## [Your objective]
Pick each line containing "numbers" out of the records.
___ Supplied records ___
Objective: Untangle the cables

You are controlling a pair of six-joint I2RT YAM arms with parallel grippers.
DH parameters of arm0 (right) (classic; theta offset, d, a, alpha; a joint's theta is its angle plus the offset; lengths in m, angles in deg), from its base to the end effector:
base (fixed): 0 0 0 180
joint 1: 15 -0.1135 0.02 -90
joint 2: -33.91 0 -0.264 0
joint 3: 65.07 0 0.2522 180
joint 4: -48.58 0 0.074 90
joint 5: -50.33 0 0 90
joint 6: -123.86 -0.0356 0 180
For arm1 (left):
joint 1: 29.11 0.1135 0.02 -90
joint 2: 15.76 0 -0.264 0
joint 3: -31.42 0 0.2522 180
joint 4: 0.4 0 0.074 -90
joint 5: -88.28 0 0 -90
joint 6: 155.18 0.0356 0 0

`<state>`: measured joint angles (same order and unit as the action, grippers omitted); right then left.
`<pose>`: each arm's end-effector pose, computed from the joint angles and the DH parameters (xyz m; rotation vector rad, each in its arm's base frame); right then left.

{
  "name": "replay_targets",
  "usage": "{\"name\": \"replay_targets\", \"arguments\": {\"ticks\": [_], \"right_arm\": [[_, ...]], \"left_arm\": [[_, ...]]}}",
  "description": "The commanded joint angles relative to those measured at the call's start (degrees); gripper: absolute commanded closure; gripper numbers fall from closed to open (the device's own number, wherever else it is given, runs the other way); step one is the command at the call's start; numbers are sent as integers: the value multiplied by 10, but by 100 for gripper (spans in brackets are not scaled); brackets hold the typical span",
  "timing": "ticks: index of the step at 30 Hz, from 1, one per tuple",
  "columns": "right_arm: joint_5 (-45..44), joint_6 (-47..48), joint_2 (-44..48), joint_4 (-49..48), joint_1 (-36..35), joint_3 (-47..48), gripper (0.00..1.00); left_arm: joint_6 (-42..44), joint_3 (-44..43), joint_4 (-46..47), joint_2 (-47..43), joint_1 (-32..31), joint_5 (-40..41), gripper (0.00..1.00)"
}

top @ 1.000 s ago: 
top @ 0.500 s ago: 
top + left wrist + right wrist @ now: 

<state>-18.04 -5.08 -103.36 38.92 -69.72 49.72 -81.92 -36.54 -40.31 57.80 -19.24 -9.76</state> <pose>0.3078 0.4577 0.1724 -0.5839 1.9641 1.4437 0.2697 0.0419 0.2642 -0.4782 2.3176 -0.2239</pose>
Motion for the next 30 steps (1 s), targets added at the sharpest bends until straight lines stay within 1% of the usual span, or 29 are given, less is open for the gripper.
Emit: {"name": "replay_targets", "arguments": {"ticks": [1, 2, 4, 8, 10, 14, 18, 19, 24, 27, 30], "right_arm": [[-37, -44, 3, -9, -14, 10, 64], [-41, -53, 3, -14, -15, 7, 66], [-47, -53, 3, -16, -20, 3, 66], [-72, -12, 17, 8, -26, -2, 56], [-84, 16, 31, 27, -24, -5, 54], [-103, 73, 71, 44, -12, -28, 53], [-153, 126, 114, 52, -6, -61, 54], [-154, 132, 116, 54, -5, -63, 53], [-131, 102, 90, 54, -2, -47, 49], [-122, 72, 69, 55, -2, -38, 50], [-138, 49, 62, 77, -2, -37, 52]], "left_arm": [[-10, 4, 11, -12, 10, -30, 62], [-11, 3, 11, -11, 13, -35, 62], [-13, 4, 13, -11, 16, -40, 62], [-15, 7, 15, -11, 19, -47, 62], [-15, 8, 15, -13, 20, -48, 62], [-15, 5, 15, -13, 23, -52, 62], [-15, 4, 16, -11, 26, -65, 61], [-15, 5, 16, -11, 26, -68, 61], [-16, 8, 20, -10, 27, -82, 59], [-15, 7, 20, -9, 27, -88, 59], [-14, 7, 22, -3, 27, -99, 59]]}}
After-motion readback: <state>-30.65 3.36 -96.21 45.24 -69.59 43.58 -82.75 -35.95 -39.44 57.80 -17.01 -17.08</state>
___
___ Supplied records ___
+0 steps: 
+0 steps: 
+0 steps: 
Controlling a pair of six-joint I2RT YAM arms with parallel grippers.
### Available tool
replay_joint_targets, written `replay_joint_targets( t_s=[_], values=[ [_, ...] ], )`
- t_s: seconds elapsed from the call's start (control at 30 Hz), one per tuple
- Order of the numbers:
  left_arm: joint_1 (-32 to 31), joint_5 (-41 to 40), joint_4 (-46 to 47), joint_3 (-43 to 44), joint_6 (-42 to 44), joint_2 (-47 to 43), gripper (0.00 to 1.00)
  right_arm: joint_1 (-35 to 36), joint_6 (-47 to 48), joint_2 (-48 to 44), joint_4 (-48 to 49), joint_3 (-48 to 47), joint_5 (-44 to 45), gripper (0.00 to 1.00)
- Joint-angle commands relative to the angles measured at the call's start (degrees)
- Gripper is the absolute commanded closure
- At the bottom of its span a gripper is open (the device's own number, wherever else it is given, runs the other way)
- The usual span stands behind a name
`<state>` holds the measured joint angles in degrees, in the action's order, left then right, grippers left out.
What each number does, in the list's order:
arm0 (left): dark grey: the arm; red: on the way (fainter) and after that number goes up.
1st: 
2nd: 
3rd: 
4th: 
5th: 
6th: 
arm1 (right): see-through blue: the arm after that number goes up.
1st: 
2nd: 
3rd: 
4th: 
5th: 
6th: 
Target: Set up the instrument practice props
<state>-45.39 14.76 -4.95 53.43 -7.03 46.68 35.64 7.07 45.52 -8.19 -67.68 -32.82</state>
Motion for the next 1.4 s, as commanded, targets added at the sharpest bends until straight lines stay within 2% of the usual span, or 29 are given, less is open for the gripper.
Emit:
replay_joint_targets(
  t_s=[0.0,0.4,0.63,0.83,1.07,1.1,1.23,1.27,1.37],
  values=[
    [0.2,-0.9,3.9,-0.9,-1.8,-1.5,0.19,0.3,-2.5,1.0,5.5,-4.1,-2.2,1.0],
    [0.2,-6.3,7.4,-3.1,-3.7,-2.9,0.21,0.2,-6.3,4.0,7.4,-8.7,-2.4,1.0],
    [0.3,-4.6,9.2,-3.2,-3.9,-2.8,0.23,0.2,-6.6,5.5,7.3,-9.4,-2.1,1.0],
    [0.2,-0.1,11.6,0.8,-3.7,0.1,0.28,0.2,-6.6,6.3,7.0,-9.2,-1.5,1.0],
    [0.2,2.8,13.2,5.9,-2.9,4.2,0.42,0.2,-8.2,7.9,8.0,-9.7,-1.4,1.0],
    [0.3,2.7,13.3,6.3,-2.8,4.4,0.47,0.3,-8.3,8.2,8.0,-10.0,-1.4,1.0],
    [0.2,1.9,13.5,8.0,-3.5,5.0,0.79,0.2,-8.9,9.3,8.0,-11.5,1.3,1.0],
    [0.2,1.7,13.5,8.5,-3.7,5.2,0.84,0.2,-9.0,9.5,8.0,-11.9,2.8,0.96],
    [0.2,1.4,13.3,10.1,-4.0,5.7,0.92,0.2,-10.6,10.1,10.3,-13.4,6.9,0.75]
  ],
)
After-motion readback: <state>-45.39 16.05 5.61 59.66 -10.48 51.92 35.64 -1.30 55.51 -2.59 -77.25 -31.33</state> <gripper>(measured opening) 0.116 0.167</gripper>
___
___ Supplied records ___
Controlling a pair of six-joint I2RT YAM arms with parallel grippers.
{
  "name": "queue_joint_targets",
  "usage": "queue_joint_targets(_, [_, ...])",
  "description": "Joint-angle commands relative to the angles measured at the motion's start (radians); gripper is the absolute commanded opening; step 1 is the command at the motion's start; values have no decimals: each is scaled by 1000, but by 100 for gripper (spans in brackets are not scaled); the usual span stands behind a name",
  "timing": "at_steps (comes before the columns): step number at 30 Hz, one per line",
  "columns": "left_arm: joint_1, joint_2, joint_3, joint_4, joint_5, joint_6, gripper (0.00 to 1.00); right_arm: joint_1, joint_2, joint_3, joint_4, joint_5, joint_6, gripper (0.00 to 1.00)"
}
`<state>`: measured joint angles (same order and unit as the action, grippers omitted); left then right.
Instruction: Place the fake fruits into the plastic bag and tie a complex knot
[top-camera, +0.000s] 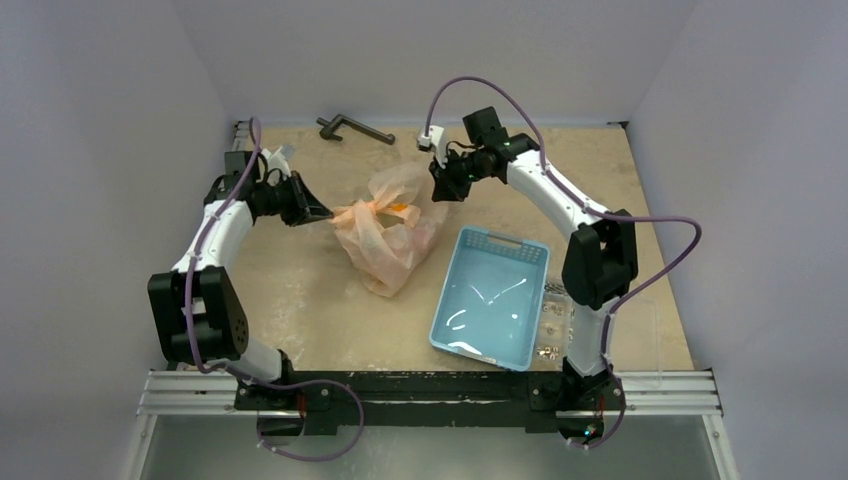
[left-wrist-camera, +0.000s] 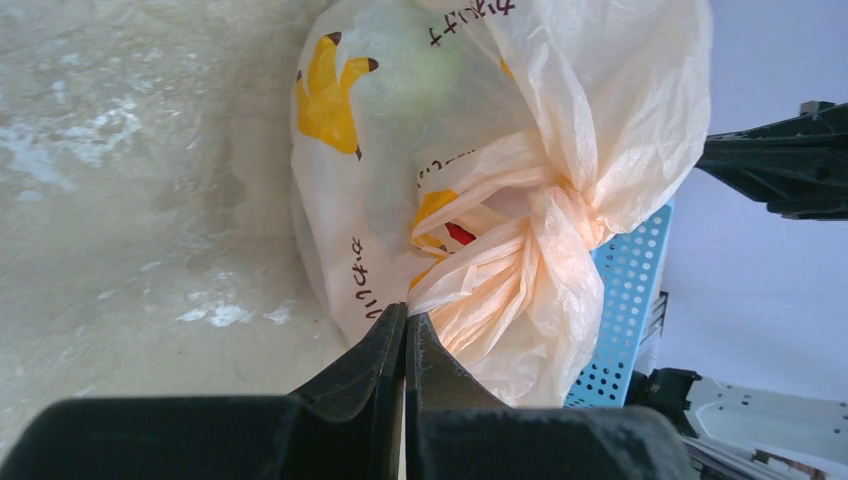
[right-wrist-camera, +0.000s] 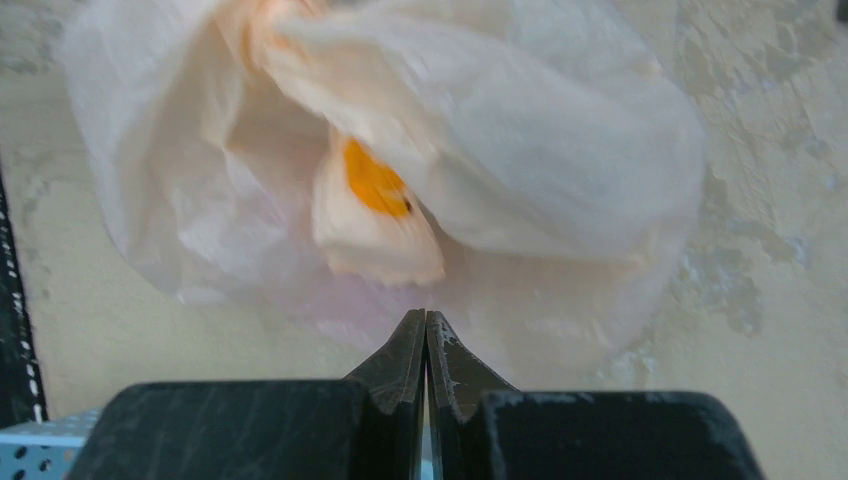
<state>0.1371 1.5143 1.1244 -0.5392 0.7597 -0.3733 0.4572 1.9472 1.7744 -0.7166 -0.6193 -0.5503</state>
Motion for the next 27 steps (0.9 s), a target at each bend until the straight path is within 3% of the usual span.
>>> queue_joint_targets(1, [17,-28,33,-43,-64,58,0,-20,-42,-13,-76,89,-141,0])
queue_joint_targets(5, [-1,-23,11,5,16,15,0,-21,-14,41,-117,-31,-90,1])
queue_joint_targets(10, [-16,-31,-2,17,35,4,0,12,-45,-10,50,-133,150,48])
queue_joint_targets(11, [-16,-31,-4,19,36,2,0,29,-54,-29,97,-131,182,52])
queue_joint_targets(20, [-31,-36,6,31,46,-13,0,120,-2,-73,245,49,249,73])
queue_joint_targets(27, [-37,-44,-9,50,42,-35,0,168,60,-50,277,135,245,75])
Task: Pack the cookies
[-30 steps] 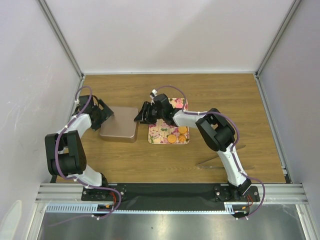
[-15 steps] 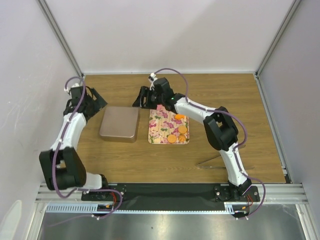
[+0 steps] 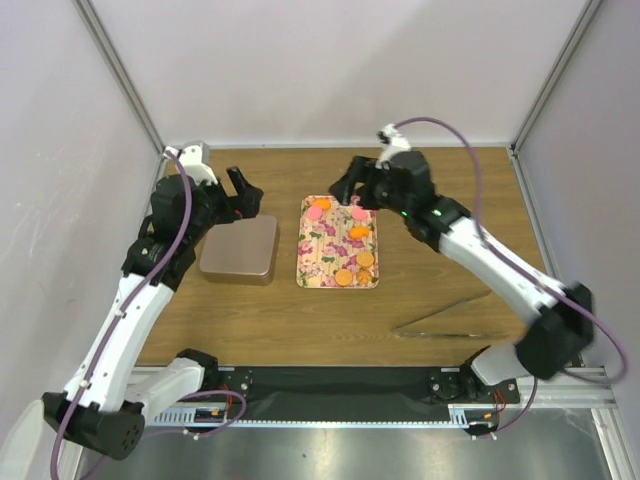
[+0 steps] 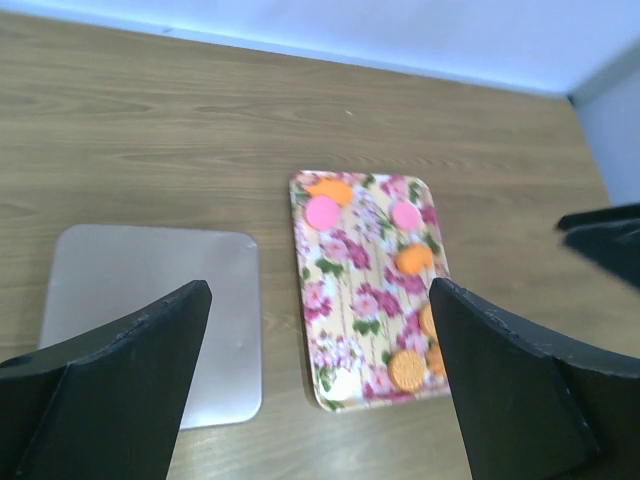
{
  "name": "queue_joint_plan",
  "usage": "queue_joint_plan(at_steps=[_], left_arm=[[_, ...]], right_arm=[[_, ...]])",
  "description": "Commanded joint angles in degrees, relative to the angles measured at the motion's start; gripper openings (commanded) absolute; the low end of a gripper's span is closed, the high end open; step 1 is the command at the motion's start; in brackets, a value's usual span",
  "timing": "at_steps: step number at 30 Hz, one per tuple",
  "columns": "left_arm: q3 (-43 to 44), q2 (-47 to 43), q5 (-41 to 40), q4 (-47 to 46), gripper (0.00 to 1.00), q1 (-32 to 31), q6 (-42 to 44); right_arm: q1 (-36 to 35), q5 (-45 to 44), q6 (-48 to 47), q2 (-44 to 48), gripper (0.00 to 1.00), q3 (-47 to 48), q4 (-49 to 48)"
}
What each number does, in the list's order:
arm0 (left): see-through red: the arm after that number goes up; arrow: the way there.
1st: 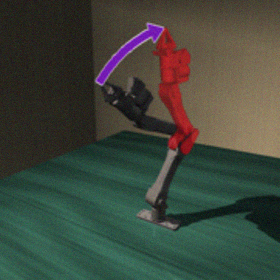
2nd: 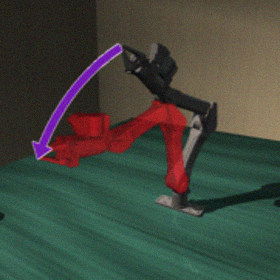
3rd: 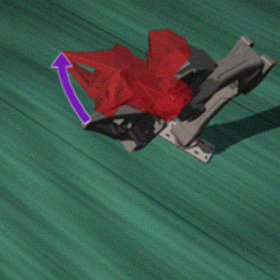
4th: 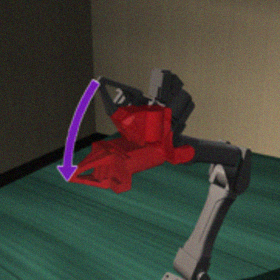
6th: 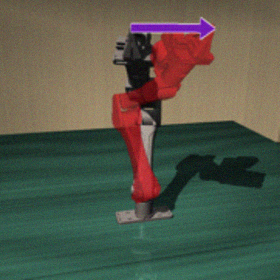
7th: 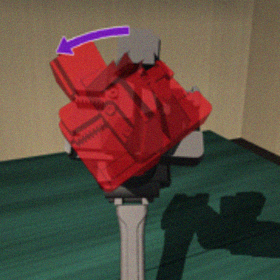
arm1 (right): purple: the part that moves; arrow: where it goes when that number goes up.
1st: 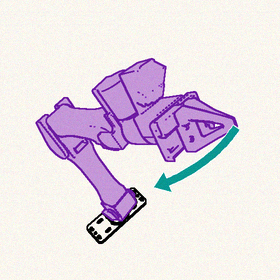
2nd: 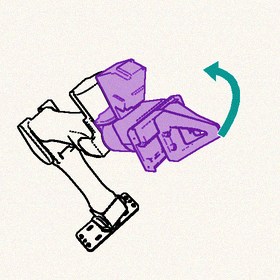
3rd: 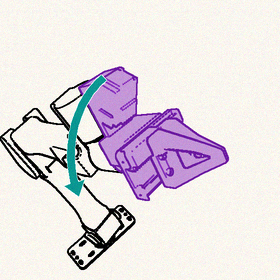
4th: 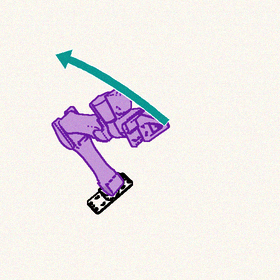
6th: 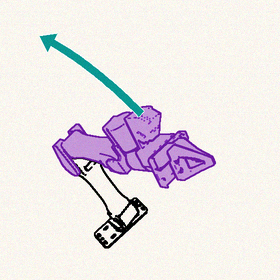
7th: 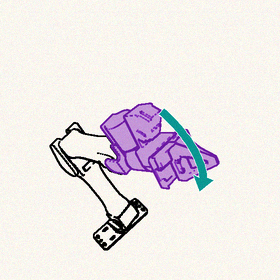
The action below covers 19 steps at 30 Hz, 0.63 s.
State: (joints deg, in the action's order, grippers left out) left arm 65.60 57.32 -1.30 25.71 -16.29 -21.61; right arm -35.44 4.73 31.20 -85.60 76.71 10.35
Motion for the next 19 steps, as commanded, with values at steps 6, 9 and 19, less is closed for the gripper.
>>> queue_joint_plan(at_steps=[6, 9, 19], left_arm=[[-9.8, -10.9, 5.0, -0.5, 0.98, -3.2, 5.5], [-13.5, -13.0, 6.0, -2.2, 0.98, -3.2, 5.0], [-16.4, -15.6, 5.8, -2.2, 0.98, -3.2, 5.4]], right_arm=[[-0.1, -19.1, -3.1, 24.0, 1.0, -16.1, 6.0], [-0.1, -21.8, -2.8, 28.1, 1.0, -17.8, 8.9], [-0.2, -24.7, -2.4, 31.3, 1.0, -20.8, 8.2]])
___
## [Task solution]
  "description": "The commanded joint angles relative to those measured at the call's start (degrees); gripper: absolute commanded closure; gripper numbers fall from closed to open (the device's own number, wherever else it is given, runs the other way); step one is the command at the call's start; numbers are sent as integers: the value multiplied by 10, but by 100 for gripper (spans in brackets are not scaled); brackets hold the typical span",
- Order of the numbers:

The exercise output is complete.